# [EXERCISE AIM]
From the records below, copy out each line that has the word "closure".

-------- DATASET

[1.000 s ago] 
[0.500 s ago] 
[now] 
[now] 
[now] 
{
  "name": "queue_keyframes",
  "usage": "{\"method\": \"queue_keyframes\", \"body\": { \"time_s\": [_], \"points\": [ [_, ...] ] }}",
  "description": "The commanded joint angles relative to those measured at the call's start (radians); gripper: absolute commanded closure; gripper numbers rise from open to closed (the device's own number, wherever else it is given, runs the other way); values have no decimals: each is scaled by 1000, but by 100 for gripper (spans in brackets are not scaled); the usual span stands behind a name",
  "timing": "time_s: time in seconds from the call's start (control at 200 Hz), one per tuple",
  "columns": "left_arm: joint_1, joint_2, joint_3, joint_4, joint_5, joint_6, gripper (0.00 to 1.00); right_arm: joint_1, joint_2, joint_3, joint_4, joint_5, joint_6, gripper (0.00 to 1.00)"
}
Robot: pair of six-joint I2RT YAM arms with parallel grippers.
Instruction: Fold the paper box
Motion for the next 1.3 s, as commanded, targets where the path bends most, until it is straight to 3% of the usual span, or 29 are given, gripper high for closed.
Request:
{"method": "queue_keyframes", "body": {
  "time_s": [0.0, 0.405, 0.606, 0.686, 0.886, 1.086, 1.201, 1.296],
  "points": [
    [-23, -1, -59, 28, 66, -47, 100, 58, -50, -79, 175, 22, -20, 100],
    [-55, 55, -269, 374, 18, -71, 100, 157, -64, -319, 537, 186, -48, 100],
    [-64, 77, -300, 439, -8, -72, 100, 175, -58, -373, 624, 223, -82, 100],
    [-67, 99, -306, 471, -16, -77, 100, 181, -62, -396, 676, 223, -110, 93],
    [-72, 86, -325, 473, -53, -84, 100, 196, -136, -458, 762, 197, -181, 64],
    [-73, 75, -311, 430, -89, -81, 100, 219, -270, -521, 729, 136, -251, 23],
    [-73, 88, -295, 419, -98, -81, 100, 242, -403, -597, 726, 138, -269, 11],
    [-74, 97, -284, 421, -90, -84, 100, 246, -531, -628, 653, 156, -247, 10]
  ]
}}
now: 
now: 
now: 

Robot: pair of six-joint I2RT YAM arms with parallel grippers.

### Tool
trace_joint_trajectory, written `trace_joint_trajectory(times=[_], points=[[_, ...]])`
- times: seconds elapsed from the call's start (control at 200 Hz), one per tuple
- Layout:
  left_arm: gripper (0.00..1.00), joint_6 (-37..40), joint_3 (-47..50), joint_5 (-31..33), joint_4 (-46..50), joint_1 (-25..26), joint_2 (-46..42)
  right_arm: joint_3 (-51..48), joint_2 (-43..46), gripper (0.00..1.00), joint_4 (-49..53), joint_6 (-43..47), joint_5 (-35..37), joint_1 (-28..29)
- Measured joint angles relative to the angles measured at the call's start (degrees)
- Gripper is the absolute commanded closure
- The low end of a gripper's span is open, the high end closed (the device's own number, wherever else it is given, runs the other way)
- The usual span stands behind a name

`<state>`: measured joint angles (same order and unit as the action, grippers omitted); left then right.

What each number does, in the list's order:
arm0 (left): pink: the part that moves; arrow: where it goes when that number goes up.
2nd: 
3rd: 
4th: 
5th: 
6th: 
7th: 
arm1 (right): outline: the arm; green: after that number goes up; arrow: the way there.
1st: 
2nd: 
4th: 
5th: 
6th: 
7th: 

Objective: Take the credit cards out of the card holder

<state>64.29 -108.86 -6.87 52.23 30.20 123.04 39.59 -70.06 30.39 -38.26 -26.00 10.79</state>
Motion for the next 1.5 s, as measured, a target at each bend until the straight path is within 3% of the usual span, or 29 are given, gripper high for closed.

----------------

# [TASK OUTPUT]
  "description": "The commanded joint angles relative to those measured at the call's start (radians); gripper: absolute commanded closure; gripper numbers rise from open to closed (the device's own number, wherever else it is given, runs the other way); values have no decimals: each is scaled by 1000, but by 100 for gripper (spans in brackets are not scaled); the usual span stands behind a name",
- Gripper is the absolute commanded closure

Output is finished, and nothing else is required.